BOSTON — An experimental new medicine offers quick, effective treatment of migraine headaches, shutting off the pain completely for most victims, a study shows.
The research shows that the drug, sumatriptan, offers relief for most sufferers within an hour or two of being injected. Doctors who tested the medicine called it “a highly effective, rapid-acting and well-tolerated treatment for migraine attacks.”
Their study, conducted on 639 people with severe headaches, is the latest of a series of recent reports demonstrating the effects of the medicine, which is produced by Glaxo Inc. Sumatriptan has not yet been approved by the U.S. Food and Drug Administration for routine use.
The study was conducted by Dr. Michel D. Ferrari of University Hospital in Leiden, Netherlands, along with doctors from Canada, Israel, South Africa and five European countries. It was published in the New England Journal of Medicine.
A second study in the journal, directed by Dr.
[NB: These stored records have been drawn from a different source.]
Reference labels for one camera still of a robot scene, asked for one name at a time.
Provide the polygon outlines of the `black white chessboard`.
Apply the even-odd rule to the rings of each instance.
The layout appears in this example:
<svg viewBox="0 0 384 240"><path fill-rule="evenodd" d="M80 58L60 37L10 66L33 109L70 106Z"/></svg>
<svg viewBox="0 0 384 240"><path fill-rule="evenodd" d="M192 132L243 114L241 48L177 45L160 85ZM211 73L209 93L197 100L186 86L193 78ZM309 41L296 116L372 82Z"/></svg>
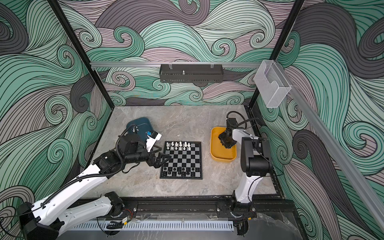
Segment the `black white chessboard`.
<svg viewBox="0 0 384 240"><path fill-rule="evenodd" d="M202 143L192 142L192 149L190 151L167 151L164 144L164 154L172 156L172 158L161 166L160 178L161 179L186 179L186 180L201 180L203 178L203 165L202 165ZM185 167L185 168L200 168L200 178L164 178L162 177L162 167Z"/></svg>

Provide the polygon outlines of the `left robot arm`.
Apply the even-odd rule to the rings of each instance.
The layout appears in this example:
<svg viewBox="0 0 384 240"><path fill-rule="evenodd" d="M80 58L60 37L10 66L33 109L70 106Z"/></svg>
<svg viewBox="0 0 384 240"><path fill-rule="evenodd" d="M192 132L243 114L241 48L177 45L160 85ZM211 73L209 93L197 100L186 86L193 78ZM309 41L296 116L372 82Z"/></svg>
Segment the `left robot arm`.
<svg viewBox="0 0 384 240"><path fill-rule="evenodd" d="M137 133L124 130L113 150L100 155L73 180L40 201L19 206L17 216L24 239L55 240L73 227L92 219L107 215L120 216L124 204L115 192L74 208L72 204L122 172L127 164L145 162L157 169L169 161L171 157L163 154L161 147L153 149L162 135L156 131L147 132L146 135L146 140L142 141Z"/></svg>

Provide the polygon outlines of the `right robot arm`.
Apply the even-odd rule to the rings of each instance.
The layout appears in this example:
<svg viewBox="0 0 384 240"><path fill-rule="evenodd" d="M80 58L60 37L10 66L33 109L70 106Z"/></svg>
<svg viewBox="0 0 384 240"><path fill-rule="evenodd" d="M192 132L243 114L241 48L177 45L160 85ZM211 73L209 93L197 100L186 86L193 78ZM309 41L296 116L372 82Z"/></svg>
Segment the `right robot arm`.
<svg viewBox="0 0 384 240"><path fill-rule="evenodd" d="M272 169L272 164L263 156L261 138L240 128L246 122L244 120L238 123L235 118L228 118L226 129L218 136L226 149L231 149L236 144L241 146L240 160L244 174L234 192L235 206L250 205L256 186Z"/></svg>
K. Ekbom of Karolinska Institute in Stockholm, found the drug to be effective against cluster headaches, as well.
In both studies, doctors compared sumatriptan with placebos, rather than other migraine medicines. They said no effective, widely accepted treatment exists.
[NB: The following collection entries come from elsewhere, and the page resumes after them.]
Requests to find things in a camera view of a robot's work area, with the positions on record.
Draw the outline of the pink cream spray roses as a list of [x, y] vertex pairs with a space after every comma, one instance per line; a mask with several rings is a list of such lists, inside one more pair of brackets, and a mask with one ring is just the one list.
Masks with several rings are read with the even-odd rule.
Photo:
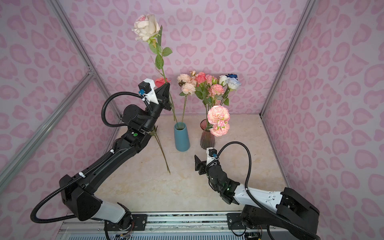
[[197, 81], [196, 81], [196, 71], [191, 71], [189, 74], [180, 74], [177, 77], [178, 84], [181, 87], [180, 96], [184, 97], [183, 113], [182, 113], [182, 123], [184, 122], [186, 106], [188, 101], [188, 96], [195, 94]]

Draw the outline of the magenta small rose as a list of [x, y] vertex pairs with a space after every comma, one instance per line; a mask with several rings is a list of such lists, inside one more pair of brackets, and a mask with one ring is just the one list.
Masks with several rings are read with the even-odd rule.
[[163, 155], [163, 158], [165, 160], [165, 164], [166, 164], [166, 168], [167, 168], [167, 171], [169, 173], [169, 175], [171, 175], [171, 171], [170, 171], [170, 168], [169, 168], [169, 165], [168, 165], [168, 162], [167, 162], [167, 158], [166, 158], [166, 155], [165, 155], [165, 152], [164, 152], [164, 149], [163, 149], [163, 146], [161, 144], [161, 140], [160, 140], [160, 137], [158, 135], [158, 127], [157, 126], [154, 126], [154, 129], [151, 131], [151, 136], [155, 137], [157, 143], [158, 143], [158, 146], [161, 150], [161, 153]]

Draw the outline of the small pink spray roses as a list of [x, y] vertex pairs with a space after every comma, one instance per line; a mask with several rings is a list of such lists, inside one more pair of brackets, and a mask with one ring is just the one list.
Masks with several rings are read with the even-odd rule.
[[225, 89], [220, 84], [214, 84], [210, 88], [210, 97], [212, 106], [207, 113], [208, 128], [212, 135], [221, 137], [226, 135], [230, 130], [230, 113], [227, 108], [221, 105], [221, 100], [225, 94]]

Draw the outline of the cream pink rose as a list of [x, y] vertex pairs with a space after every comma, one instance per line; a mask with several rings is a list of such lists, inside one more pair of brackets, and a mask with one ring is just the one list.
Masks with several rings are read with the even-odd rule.
[[168, 57], [172, 50], [162, 47], [163, 27], [159, 25], [156, 17], [151, 14], [139, 16], [135, 22], [132, 32], [135, 34], [136, 41], [146, 42], [149, 49], [156, 57], [153, 63], [161, 74], [161, 78], [167, 78], [164, 70], [165, 57]]

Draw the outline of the pale blue white rose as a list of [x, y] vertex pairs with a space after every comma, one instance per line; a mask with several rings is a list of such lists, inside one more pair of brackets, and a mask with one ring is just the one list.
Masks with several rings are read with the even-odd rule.
[[230, 92], [233, 92], [233, 91], [236, 91], [240, 86], [241, 86], [241, 83], [239, 82], [238, 79], [234, 79], [234, 78], [228, 78], [226, 75], [221, 75], [219, 77], [219, 84], [225, 88], [225, 92], [222, 96], [222, 100], [220, 102], [220, 105], [226, 105], [228, 106], [229, 105], [229, 93]]

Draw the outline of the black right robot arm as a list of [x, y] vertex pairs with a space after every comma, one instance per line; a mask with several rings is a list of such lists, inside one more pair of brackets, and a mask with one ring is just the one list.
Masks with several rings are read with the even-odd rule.
[[263, 191], [246, 188], [228, 178], [218, 159], [207, 156], [206, 161], [195, 158], [195, 170], [206, 175], [210, 187], [227, 204], [243, 205], [241, 223], [252, 229], [258, 225], [288, 230], [299, 240], [317, 239], [319, 210], [291, 188], [283, 191]]

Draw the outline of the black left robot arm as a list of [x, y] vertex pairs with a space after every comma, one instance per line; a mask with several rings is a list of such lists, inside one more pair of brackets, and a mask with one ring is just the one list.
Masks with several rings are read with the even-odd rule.
[[113, 223], [119, 230], [131, 230], [133, 218], [124, 205], [112, 204], [95, 196], [98, 187], [123, 163], [141, 152], [148, 144], [155, 130], [155, 123], [162, 110], [170, 111], [170, 84], [165, 83], [156, 90], [150, 84], [141, 82], [139, 93], [118, 92], [111, 95], [102, 107], [102, 120], [108, 127], [115, 128], [106, 119], [109, 103], [119, 96], [132, 96], [143, 100], [146, 105], [141, 109], [137, 105], [125, 108], [120, 126], [126, 126], [127, 132], [117, 139], [107, 153], [92, 165], [73, 177], [65, 175], [60, 179], [63, 203], [80, 221], [102, 220]]
However, in an editorial reviewing the work, Dr. Neil H. Raskin of the University of California, San Francisco, disputed this conclusion. “Several effective treatments for both disorders are already available, despite assertions to the contrary in both papers,” he wrote.
He said sumatriptan is interesting because it is a so-called designer drug, a medicine created specifically to take advantage of a particular biological feature of a disease.
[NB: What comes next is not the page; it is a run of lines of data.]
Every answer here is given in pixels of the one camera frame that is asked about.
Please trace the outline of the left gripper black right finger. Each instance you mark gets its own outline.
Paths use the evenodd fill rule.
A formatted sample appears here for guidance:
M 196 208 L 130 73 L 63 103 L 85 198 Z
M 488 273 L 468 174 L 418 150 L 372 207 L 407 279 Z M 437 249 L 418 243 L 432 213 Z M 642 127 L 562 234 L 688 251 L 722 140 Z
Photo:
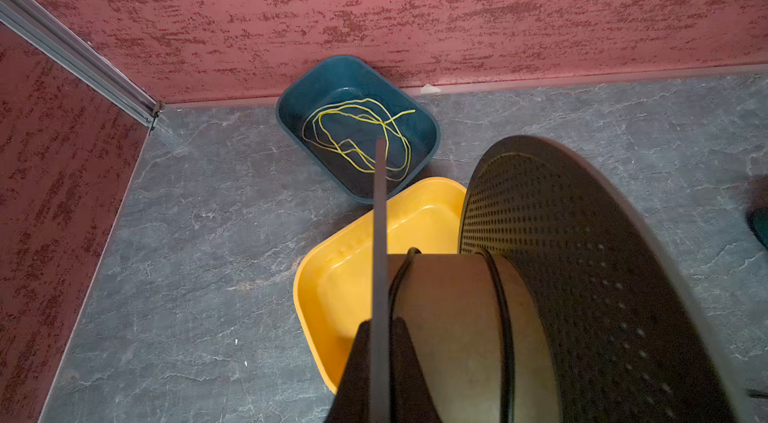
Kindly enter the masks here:
M 394 422 L 440 422 L 410 332 L 402 318 L 391 323 L 390 399 Z

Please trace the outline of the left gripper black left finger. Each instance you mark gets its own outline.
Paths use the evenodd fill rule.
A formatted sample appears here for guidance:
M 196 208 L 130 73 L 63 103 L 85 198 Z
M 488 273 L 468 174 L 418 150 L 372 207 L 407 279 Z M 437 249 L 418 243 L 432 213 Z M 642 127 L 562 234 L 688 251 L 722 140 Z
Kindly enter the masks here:
M 370 403 L 370 321 L 357 330 L 326 423 L 368 423 Z

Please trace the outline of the grey cable spool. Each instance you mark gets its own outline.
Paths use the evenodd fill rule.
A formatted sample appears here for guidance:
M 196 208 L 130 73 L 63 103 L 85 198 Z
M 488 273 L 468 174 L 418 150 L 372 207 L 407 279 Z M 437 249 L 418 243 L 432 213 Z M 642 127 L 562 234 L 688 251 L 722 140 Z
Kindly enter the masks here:
M 369 422 L 402 318 L 440 422 L 745 422 L 746 391 L 643 219 L 545 138 L 494 144 L 457 252 L 376 251 Z
Sumatriptan apparently works by interfering with the body’s use of a messenger chemical in the brain known as serotonin. Although doctors have long known that serotonin plays some role in migraines, they still do not understand precisely how sumatriptan relieves the attacks.
The migraine study showed that after two hours, about 90 percent of those getting sumatriptan found their headaches were mild or had gone away completely, compared with one-third of those getting dummy shots.
Also in testing stages are a new version of the drug dihydoergotamine, or DHE, another injectable serotonin blocker that works in a fashion similar to sumatriptan. Sandoz Pharmaceuticals Corp., its maker, said the new version will be available in a nasal spray for easier administration.